WORK INSTRUCTIONS:
Please restate, word for word, the lines below that begin at the one with "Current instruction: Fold" and end at the one with "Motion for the". Leave out all other lines.

INFORMATION SUPPLIED:

+++

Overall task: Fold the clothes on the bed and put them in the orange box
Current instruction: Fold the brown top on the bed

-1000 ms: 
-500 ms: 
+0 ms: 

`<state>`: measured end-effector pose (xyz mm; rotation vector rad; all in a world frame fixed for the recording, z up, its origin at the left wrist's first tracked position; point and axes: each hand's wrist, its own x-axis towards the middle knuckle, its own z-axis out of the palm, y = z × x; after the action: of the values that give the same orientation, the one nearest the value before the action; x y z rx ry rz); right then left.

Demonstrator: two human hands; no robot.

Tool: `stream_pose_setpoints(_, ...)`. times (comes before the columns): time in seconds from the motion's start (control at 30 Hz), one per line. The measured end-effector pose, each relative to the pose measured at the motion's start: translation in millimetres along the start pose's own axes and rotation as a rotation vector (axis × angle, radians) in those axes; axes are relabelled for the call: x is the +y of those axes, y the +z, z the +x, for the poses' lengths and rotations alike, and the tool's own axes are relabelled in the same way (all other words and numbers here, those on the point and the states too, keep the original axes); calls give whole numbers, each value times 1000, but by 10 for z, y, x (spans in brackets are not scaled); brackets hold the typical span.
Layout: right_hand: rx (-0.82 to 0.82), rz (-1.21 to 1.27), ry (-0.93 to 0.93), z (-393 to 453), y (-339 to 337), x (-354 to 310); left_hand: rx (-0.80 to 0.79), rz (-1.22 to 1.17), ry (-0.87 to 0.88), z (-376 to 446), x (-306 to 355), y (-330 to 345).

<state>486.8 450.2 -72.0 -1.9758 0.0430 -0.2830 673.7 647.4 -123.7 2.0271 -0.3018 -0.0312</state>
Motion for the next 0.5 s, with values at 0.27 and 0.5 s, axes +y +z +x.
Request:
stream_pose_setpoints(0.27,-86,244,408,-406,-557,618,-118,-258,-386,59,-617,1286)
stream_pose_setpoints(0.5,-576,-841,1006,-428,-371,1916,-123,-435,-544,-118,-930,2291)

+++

TASK SOLUTION:
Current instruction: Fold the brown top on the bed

-1000 ms: 
-500 ms: 
+0 ms: 

`<state>`: measured end-effector pose (xyz mm; rotation vector rad; all in a world frame fixed for the recording, z up, its origin at the left wrist's first tracked position; point and axes: each hand's wrist, its own x-axis towards the middle knuckle, its own z-axis out of the palm, y = z × x; after the action: of the values that give the same orientation, the one nearest the value before the action; x y z rx ry rz); right then left.

Demonstrator: two human hands; no robot.

Tool: `stream_pose_setpoints(_, ...)`. times (comes before the columns): time in seconds from the motion's start (control at 30 Hz), one per line. The measured end-effector pose, each relative to the pose measured at the motion's start: translation in millimetres along the start pose's own axes and rotation as a rotation vector (axis × angle, radians) in those axes; axes are relabelled for the call: x is the +y of those axes, y the +z, z the +x, for the poses' lengths and rotations alike, and the tool's own axes are relabelled in the same way (all other words and numbers here, those on the point and the states too, keep the original axes); calls give whole numbers, each value times 1000, but by 10 for z, y, x (spans in brackets are not scaled); brackets hold the typical span.
Layout: right_hand: rx (-0.82 to 0.82), rz (-1.21 to 1.27), ry (-0.93 to 0.93), z (-393 to 453), y (-339 to 337), x (-354 to 310); left_hand: rx (-0.80 to 0.79), rz (-1.22 to 1.17), ry (-0.87 to 0.88), z (-376 to 446), x (-306 to 355), y (-330 to 345).

<state>486.8 450.2 -72.0 -1.9758 0.0430 -0.2830 673.7 647.4 -123.7 2.0271 -0.3018 -0.0312</state>
Motion for the next 0.5 s, with values at 0.27 and 0.5 s, axes +y +z +x.

This answer is complete.